Kirsti Clark, 29, warned other parents when her daughter Harper Clark was frothy and breathless on her April 4 trip to Falkirk (Scotland) - the trip. last longer than usual because of the traffic situation at rush hour and 2 hours in the car seat made her lack of oxygen.
At that time, Kirsti and her husband, Christopher, 30, went out shopping and brought Harper with him. The two-hour journey did not worry the couple until they got home and put Harper on a mat for children. At that moment her lips turned blue, her jaw clenched and white foam began to flow from her nose and mouth.
Returning to that horrific moment, Kirsti said: " When we got home, it was Malena's bedtime (first daughter), so we put Harper in the 15-minute crib, while giving Malena went to bed and then my husband put Harper in and put him in his lap, but Harper looked uncomfortable so he laid him down on the mat and found him kicking his legs . normally, I was bending my back and turning my head, both of us knew that we needed to get you straight to the hospital, so we brought Malena into the car and ran straight to it. the body trembles to the point that it cannot say anything ".
The 5 minute hospital stay was endless for Kirsti and she felt like she would lose her child. Fortunately, the doctors have resuscitated Harper and warned parents that sitting more than an hour in the car seat can cause the infant's oxygen levels to drop sharply. Two hours in the car seat caused such a serious lack of oxygen that when Harper was taken out of the car seat, her body was shocked.
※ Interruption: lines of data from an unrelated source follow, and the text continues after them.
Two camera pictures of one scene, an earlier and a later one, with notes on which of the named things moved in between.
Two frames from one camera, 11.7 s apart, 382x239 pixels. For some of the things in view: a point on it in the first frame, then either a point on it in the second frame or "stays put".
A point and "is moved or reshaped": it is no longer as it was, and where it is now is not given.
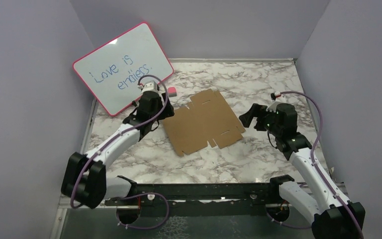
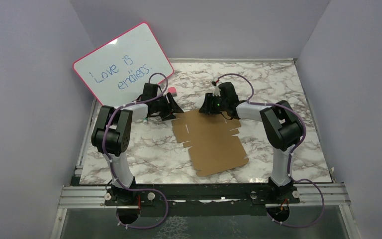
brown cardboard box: (208, 119) is moved or reshaped
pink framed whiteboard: (112, 71) stays put
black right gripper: (257, 110) → (207, 107)
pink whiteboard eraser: (172, 91) stays put
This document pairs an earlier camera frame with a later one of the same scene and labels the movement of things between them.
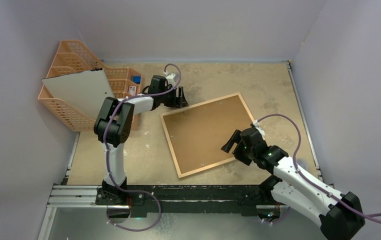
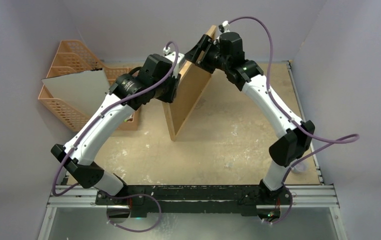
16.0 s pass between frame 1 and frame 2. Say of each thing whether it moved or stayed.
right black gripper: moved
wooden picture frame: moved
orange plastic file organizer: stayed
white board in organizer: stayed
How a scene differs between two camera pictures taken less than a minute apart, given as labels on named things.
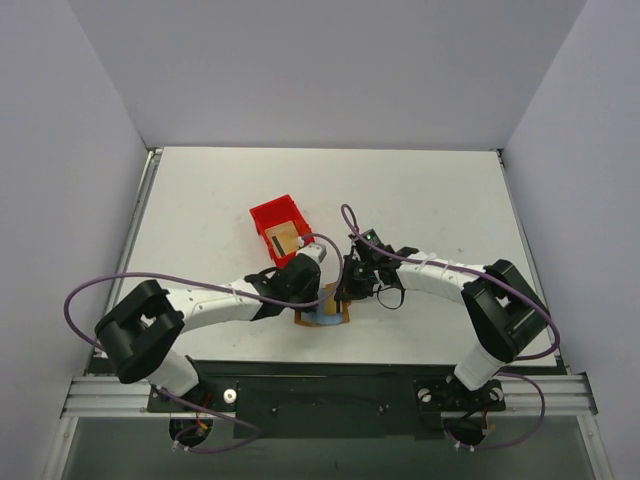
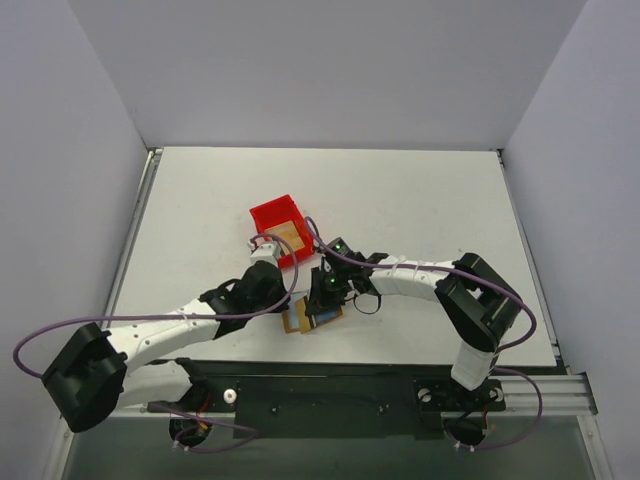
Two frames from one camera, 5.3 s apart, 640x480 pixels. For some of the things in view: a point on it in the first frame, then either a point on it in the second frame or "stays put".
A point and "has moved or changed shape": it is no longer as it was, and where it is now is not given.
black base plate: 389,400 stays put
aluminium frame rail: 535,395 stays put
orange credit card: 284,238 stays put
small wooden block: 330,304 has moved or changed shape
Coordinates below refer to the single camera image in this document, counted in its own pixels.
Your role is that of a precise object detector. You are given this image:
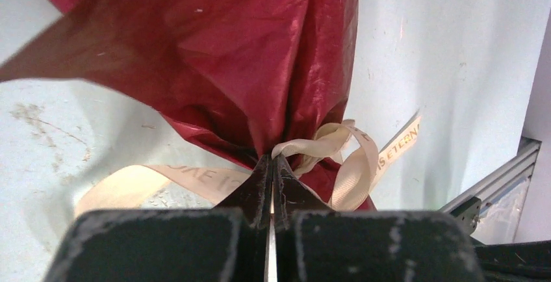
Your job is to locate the red wrapping paper sheet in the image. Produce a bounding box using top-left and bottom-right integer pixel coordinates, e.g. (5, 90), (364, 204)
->
(0, 0), (378, 212)

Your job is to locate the aluminium frame rail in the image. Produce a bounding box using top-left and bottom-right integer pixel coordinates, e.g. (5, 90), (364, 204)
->
(440, 137), (541, 245)

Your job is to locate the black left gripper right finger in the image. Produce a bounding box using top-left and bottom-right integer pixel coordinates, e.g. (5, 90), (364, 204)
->
(272, 155), (331, 281)

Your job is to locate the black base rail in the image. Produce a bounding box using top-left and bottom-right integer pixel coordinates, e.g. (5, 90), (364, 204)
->
(473, 240), (550, 281)

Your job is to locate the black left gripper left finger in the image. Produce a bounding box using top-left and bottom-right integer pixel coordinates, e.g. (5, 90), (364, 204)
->
(215, 155), (272, 281)

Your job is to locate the cream ribbon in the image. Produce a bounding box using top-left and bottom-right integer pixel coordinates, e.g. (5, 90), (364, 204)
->
(74, 116), (421, 217)

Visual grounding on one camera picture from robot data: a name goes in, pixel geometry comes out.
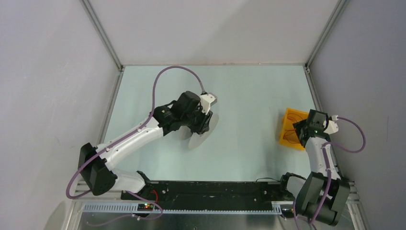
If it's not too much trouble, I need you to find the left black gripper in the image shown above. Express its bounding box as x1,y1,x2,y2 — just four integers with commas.
181,103,213,135

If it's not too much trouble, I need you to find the white cable spool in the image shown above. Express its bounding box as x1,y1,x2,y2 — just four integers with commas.
178,114,219,150

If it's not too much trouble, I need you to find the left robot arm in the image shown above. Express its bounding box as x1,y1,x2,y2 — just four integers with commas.
79,91,219,200

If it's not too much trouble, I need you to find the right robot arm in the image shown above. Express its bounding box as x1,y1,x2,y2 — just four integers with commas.
278,109,350,226

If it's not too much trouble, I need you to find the yellow plastic bin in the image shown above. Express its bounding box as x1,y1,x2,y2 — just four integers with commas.
279,108,308,150

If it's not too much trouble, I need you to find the right small circuit board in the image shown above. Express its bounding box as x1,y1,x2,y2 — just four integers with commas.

I will tell all parents to carefully monitor their children and if they do not need to sit in the car, take them out. Follow your children and if something goes wrong, take them straight to the hospital "
Scientists also have some notes for parents to travel with their children in cars:
- Before each trip, make sure the child seat has been firmly fixed.
- Shorten your seat belt to fit your child if the cord is too wide. If the seatbelt is still loose, you can add a cushion to your baby to help your baby sit more firmly.
- It is necessary to use car seats for children from birth to 12 years old. Older children need a seatbelt.
- Tell children not to shout in the car distracting the driver.
- Only adults are allowed to remove their seatbelt and should not teach them how to untie themselves.
- If your child removes the seat belt, stop and fasten the seat belt.
- Do not leave large and heavy objects on vehicles near children, especially in the back seat or shelf because they may push forward causing injury to the child as well as the person in the car if an accident occurs. Big and heavy things should be put in the trunk.